In vacating the district court’s entry of summary judgment on Faush’s Title VII and PHRA claims and remanding for further proceedings, the Third Circuit recognized that the relationship between Labor Ready and Tuesday Morning is likely similar to “a large number of [other] temporary employment arrangements, with attendant potential liability under Title VII for the clients of those temporary employment agencies.” The court nevertheless downplayed the effect of its decision, explaining that it did not anticipate that its decision would “vastly expand such liability, as entities with over fifteen employees are already subject to Title VII.”


Notwithstanding the Third Circuit’s comment with respect to joint employer status under Title VII, the risk exists under other statutes as well. As we reported previously, the National Labor Relations Board (NLRB) also recently evaluated a temporary worker arrangement and found a joint employer relationship to exist under its newly created standard, which makes it easier to prove joint employer status. See Browning-Ferris Industries of California, Inc., 362 NLRB No. 186 (Aug. 27, 2015). (For more information on the Browning-Ferris decision, see our Pepper@Work Alert, “Guidance for Employers on Addressing the NLRB's Joint Employer Decision,” available at

The Third Circuit and NLRB decisions should cause companies to review their relationships with temporary workers, assess the risk of their being viewed as joint employers and, if appropriate, restructure the relationships to minimize that risk.

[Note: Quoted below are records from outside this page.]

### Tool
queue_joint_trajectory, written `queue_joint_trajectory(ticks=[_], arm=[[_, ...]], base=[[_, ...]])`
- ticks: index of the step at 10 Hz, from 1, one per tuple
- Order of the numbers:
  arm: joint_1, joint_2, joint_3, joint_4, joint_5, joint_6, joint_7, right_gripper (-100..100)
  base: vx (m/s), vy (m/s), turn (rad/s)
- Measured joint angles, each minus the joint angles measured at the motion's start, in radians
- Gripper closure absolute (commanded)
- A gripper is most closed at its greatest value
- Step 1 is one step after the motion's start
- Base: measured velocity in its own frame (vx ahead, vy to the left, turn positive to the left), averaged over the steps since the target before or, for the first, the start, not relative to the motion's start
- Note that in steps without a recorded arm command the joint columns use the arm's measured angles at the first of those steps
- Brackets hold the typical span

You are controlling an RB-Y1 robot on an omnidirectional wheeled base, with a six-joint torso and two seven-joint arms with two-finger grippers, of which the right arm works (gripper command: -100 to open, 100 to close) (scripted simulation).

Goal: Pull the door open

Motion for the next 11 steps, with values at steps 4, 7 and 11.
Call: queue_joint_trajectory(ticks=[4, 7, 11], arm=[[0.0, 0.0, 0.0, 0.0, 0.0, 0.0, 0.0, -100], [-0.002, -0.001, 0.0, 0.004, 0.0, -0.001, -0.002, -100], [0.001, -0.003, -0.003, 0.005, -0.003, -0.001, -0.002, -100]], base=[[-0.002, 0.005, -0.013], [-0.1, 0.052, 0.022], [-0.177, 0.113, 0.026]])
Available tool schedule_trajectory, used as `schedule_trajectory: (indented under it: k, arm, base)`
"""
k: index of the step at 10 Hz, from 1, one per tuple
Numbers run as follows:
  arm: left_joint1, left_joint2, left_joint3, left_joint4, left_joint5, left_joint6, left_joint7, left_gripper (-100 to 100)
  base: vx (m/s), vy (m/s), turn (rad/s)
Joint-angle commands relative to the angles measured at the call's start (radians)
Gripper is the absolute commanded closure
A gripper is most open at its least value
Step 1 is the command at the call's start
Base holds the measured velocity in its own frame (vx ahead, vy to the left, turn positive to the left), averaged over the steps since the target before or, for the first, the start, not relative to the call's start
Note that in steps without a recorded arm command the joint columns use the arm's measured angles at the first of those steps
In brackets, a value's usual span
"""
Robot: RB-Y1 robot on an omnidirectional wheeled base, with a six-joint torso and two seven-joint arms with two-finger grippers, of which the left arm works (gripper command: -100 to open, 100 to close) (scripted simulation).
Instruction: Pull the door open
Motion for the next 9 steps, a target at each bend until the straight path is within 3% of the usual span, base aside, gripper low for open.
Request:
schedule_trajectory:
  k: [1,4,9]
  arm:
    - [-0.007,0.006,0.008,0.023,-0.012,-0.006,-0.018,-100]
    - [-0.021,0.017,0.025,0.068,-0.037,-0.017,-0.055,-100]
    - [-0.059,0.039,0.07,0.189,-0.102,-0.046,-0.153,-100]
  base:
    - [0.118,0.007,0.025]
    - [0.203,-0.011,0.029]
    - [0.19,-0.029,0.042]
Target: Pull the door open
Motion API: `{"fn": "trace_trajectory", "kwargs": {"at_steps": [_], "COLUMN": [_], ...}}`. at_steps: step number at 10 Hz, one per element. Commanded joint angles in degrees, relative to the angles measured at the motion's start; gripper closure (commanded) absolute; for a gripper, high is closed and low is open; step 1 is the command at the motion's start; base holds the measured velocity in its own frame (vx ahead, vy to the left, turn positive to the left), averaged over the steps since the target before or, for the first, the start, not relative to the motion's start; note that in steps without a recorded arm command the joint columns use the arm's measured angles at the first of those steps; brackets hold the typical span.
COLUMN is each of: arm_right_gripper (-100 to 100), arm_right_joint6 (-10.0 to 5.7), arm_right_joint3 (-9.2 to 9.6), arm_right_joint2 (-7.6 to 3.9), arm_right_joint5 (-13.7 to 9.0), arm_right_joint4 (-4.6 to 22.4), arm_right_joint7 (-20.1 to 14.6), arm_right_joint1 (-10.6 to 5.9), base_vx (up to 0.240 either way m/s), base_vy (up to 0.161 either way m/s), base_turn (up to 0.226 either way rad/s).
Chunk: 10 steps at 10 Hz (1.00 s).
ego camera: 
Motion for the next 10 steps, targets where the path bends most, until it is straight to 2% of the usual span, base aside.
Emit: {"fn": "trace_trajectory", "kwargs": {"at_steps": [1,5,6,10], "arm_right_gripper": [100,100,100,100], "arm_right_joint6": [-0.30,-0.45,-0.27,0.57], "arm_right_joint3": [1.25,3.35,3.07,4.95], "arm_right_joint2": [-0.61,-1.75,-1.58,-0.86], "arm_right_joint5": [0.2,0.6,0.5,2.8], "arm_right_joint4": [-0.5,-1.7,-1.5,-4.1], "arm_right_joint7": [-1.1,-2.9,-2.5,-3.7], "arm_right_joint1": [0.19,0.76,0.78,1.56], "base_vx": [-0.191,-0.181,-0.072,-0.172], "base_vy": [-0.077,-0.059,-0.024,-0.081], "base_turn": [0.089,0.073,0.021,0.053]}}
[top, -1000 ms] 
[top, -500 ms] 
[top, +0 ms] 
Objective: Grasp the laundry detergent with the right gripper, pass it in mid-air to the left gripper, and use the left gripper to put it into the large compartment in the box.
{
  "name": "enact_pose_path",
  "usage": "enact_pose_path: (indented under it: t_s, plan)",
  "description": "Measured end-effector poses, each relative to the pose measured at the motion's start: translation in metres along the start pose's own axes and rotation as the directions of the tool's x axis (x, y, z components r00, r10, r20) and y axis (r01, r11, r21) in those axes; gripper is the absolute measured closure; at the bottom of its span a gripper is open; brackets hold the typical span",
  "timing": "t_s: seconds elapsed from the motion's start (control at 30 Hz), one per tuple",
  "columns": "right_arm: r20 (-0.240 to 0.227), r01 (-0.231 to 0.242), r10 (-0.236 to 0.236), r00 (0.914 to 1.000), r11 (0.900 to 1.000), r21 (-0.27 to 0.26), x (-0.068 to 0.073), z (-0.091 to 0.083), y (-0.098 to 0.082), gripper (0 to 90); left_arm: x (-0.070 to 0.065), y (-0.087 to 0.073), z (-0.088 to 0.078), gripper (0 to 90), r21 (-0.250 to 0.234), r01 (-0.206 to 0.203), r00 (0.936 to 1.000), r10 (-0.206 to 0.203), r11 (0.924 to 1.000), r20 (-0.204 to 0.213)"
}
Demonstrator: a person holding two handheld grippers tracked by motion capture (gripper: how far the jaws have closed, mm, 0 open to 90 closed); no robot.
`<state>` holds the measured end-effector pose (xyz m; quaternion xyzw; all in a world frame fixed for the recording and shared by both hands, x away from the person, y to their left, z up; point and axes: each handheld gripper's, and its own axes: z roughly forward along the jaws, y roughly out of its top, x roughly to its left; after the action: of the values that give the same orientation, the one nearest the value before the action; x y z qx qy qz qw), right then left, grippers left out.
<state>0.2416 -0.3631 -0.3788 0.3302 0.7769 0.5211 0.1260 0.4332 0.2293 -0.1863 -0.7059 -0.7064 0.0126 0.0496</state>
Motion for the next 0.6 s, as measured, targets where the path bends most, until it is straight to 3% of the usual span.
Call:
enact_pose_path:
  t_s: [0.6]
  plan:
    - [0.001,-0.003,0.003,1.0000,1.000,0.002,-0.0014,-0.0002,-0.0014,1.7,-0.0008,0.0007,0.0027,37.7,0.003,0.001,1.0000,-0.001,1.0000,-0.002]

If a company wants to supervise the day-to-day activities of temporary workers and control other aspects of their work, it may not be feasible to structure the relationship in a way that would avoid joint employer status. If, however, a company concludes that it can benefit from temporary workers’ services without controlling their assignments, pay and other indicia of an employment relationship, it should assess whether the terms of its contracts with staffing agencies and the way that it treats temporary workers can be modified to reduce the risk that the company will be held to be a joint employer.